TASK REQUIREMENTS
Under this line sits a listing. Repeat exactly and only its lines from the one holding "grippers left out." through the one holding "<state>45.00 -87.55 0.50"; skip pictures.

RECORDS PROVIDED

————————

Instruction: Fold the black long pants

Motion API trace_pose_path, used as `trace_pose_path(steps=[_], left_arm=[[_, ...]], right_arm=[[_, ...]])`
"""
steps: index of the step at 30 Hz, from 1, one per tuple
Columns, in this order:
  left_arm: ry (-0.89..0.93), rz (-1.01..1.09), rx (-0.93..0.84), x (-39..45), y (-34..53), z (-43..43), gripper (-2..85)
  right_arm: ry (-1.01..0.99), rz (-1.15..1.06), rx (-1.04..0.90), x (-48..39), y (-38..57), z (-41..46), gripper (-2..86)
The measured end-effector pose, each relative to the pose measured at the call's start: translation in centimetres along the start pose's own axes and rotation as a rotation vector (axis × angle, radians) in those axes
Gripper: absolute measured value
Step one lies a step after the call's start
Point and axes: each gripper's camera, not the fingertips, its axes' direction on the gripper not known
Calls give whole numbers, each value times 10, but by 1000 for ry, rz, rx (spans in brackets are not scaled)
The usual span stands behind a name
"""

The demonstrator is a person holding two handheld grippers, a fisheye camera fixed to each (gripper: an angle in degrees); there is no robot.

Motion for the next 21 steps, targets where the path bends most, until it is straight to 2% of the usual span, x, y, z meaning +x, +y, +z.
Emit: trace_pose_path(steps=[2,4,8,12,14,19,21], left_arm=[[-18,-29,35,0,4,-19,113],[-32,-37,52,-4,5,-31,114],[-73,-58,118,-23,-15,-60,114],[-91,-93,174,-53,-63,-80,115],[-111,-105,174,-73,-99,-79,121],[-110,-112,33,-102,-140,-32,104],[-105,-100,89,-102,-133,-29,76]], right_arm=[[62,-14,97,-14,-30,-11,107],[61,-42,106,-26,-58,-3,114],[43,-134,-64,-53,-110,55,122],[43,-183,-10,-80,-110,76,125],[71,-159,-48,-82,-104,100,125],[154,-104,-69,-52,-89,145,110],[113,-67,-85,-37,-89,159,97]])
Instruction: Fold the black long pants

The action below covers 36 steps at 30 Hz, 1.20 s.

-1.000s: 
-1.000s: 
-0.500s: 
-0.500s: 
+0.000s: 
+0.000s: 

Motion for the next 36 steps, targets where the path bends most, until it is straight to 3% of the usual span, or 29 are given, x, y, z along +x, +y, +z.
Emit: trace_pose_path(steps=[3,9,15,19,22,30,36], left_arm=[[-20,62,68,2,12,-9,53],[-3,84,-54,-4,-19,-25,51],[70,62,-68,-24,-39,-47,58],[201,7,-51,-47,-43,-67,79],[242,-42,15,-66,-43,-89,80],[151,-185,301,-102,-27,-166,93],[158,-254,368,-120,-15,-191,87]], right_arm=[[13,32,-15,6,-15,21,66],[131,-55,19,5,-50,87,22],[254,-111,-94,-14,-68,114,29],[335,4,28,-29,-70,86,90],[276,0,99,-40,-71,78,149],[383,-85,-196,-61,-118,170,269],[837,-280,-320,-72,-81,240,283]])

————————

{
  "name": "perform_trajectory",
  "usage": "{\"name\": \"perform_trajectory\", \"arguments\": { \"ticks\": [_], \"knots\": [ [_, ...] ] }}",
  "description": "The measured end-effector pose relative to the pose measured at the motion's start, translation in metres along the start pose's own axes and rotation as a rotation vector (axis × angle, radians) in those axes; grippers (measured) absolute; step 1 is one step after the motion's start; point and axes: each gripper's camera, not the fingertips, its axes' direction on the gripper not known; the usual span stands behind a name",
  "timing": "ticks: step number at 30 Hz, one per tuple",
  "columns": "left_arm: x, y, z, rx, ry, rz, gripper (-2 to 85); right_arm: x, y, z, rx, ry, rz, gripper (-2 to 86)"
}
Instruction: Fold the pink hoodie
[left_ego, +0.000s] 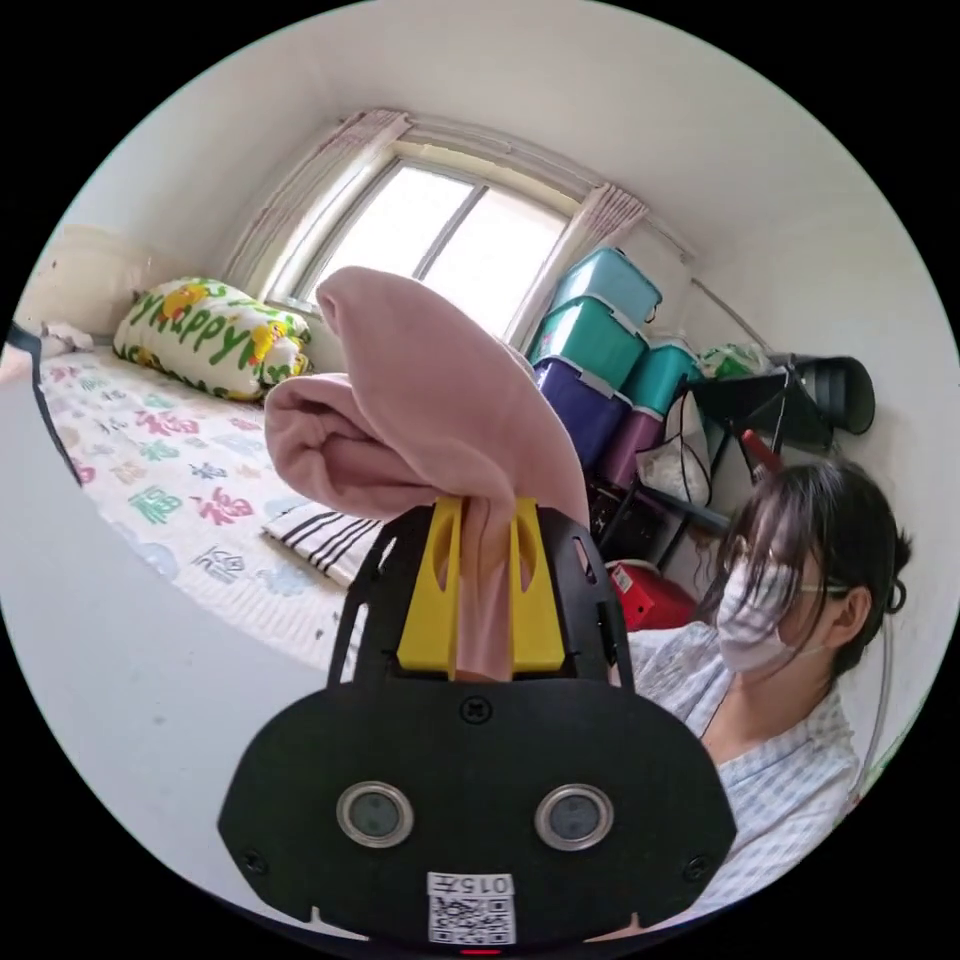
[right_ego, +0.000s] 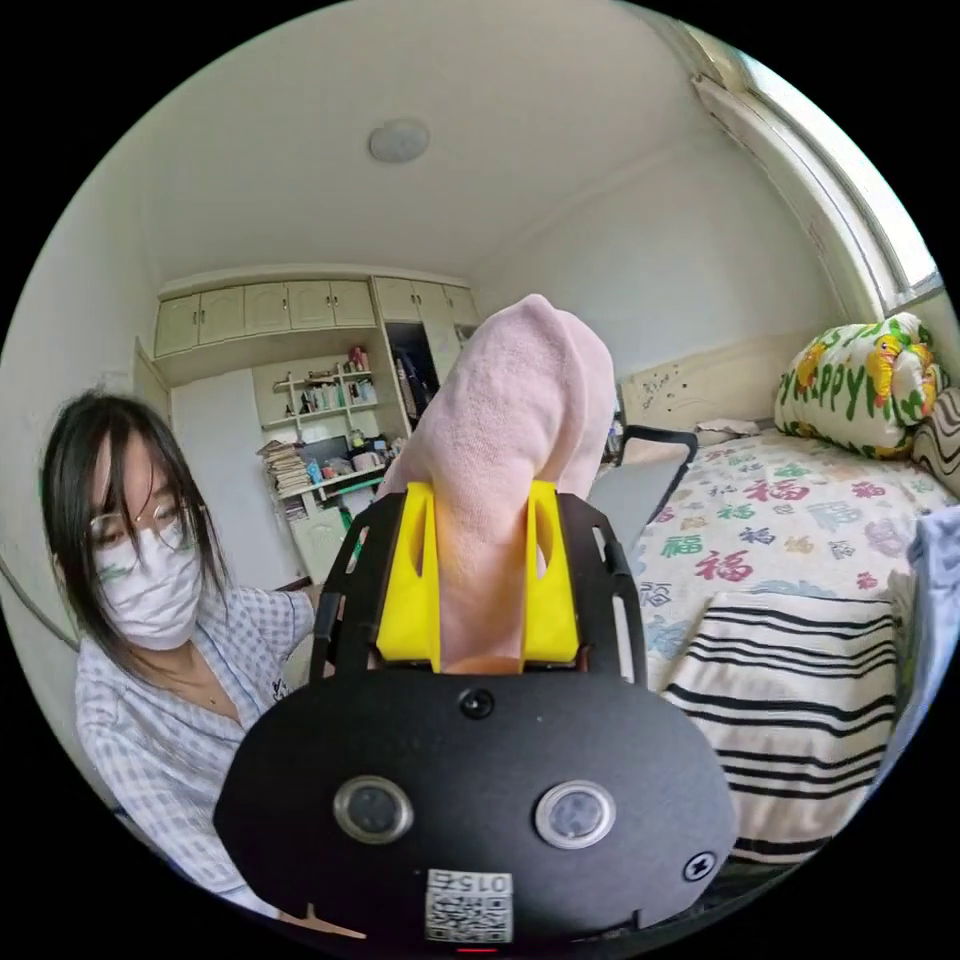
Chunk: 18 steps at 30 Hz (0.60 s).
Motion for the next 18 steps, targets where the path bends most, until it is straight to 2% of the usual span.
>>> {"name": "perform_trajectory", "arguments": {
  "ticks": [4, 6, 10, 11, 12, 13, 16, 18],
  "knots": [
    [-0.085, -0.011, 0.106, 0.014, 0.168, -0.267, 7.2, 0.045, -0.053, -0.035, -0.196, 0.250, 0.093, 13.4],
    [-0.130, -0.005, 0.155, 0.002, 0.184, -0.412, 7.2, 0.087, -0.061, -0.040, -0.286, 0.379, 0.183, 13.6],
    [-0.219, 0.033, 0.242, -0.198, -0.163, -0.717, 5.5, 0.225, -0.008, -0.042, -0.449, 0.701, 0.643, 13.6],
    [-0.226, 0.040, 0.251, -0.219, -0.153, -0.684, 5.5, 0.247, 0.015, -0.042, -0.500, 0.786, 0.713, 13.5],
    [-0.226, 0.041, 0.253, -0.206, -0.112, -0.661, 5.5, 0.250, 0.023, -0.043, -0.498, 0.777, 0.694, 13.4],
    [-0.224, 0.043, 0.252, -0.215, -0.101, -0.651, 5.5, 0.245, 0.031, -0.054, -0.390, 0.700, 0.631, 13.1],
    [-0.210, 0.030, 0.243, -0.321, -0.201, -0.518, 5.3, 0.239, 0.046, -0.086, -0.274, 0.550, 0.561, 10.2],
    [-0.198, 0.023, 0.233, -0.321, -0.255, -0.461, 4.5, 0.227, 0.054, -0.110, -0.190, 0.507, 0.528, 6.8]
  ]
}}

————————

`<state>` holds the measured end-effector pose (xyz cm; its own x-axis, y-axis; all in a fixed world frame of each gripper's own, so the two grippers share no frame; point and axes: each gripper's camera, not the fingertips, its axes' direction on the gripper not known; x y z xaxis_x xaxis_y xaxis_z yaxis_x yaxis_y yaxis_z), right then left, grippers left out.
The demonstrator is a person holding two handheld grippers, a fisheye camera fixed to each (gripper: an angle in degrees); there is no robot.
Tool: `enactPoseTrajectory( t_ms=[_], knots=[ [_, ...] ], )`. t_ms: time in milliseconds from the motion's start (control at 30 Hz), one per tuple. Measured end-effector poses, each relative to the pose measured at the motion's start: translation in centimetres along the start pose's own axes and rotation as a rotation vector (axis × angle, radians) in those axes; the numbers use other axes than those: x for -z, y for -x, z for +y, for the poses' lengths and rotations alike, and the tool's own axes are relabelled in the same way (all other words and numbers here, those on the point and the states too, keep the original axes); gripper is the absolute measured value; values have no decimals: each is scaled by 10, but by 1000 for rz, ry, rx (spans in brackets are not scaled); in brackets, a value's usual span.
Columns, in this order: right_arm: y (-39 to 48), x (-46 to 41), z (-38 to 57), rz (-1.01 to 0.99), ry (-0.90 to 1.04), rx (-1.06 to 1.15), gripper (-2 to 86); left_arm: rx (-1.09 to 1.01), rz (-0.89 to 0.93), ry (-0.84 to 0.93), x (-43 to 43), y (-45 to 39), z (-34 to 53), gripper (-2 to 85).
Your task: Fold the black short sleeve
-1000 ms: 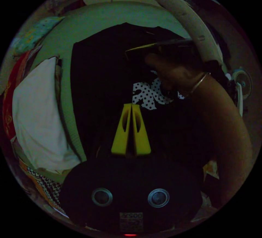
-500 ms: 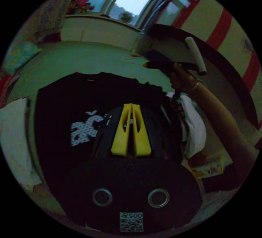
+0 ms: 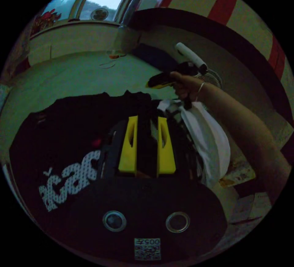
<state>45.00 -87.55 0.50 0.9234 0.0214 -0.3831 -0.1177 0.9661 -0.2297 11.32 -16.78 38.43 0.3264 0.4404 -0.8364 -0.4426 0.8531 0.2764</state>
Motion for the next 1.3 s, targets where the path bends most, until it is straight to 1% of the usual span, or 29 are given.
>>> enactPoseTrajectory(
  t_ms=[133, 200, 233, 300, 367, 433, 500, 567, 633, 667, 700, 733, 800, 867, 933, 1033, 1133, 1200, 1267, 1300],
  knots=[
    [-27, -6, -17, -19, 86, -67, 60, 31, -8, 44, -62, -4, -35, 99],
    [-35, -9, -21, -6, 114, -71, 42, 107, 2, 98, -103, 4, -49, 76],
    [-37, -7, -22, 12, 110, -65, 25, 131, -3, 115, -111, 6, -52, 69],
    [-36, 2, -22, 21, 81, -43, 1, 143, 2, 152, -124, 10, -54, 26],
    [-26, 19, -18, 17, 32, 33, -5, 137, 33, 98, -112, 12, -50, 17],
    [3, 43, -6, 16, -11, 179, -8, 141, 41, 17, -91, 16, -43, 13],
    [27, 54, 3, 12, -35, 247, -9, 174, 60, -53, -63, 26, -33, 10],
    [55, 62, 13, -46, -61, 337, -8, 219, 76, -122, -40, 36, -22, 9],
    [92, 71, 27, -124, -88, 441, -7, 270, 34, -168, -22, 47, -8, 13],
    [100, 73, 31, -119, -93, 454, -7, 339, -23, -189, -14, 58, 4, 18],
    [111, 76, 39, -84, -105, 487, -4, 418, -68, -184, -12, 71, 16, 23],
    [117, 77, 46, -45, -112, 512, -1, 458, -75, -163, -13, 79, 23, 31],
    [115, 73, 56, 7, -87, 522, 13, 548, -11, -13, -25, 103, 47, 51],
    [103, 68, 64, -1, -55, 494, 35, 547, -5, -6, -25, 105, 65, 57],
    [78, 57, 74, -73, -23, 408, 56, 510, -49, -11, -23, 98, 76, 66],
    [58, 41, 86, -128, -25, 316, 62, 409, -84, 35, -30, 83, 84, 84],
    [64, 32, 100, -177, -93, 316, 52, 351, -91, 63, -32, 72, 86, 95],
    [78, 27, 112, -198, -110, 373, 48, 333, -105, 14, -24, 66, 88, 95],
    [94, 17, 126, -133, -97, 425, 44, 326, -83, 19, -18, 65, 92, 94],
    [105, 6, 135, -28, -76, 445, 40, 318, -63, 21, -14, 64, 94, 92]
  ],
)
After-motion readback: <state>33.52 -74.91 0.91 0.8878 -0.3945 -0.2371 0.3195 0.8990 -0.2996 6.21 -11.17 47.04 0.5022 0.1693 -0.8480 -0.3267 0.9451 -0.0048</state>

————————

WRITTEN ANSWER
`<state>` holds the measured end-effector pose (xyz cm; its own x-axis, y-axis; all in a fixed world frame of each gripper's own, so the two grippers share no frame; point and axes: each gripper's camera, not the fingertips, its axes' direction on the gripper not known; x y z xaxis_x xaxis_y xaxis_z yaxis_x yaxis_y yaxis_z), right then left, grippers left out.
The demonstrator is a person holding two handheld grippers, a fisheye camera fixed to each (gripper: an angle in degrees); there is no robot.
Tool: `enactPoseTrajectory( t_ms=[_], knots=[ [_, ...] ], )`. t_ms: time in milliseconds from the motion's start (control at 30 Hz), one per tuple. Measured end-effector poses, each relative to the pose measured at the motion's start: translation in centimetres along the start pose's own axes and rotation as a rotation vector (axis × angle, radians) in those axes; the numbers use other axes than those: x for -z, y for -x, z for +y, for the poses' lengths and rotations alike, and the tool's own axes are relabelled in the same way (all other words and numbers here, those on the point and the states too, keep the original axes); gripper is the absolute measured value; values have no decimals: each is scaled by 10, but by 1000 for rz, ry, rx (spans in brackets are not scaled); in brackets, a value's usual span.
Columns, in this order: right_arm: y (-39 to 48), x (-46 to 41), z (-38 to 57), rz (-1.01 to 0.99), ry (-0.90 to 1.04), rx (-1.06 to 1.15), gripper (-2 to 86); left_arm: rx (-1.09 to 1.01), rz (-0.89 to 0.93), ry (-0.84 to 0.93), x (-43 to 43), y (-45 to 39), z (-34 to 53), gripper (-2 to 85).
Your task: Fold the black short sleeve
-1000 ms: 
-500 ms: 
+0 ms: 
<state>45.00 -87.55 0.50 0.9234 0.0214 -0.3831 -0.1177 0.9661 -0.2297 11.32 -16.78 38.43 0.3264 0.4404 -0.8364 -0.4426 0.8531 0.2764</state>

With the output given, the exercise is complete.